◆ DATA SEGMENT:
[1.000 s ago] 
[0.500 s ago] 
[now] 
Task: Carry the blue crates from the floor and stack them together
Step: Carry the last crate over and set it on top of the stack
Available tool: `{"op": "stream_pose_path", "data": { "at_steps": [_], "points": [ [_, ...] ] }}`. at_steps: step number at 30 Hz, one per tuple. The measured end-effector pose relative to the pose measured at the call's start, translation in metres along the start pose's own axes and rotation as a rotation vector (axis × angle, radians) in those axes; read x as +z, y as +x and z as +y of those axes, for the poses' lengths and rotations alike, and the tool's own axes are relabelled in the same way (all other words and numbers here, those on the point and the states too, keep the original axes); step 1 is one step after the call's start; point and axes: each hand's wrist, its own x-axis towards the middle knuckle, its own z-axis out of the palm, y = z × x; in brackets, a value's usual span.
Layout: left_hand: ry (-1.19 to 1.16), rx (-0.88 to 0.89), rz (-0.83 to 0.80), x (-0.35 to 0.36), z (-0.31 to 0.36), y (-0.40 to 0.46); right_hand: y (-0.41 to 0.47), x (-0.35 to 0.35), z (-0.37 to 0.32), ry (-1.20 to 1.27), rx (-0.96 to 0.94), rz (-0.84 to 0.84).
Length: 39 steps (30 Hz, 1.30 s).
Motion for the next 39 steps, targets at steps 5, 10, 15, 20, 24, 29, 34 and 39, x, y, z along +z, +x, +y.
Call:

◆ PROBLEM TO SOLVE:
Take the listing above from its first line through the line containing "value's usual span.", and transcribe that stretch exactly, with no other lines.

◆ RESULT OF THIS EXERCISE:
[1.000 s ago] 
[0.500 s ago] 
[now] 
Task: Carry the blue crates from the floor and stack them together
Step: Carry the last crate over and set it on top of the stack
Available tool: `{"op": "stream_pose_path", "data": { "at_steps": [_], "points": [ [_, ...] ] }}`. at_steps: step number at 30 Hz, one per tuple. The measured end-effector pose relative to the pose measured at the call's start, translation in metres along the start pose's own axes and rotation as a rotation vector (axis × angle, radians) in those axes; read x as +z, y as +x and z as +y of those axes, for the poses' lengths and rotations alike, and the tool's own axes are relabelled in the same way (all other words and numbers here, those on the point and the states too, keep the original axes); step 1 is one step after the call's start; point and axes: each hand's wrist, its own x-axis towards the middle knuckle, its own z-axis out of the palm, y = z × x; in brackets, a value's usual span.

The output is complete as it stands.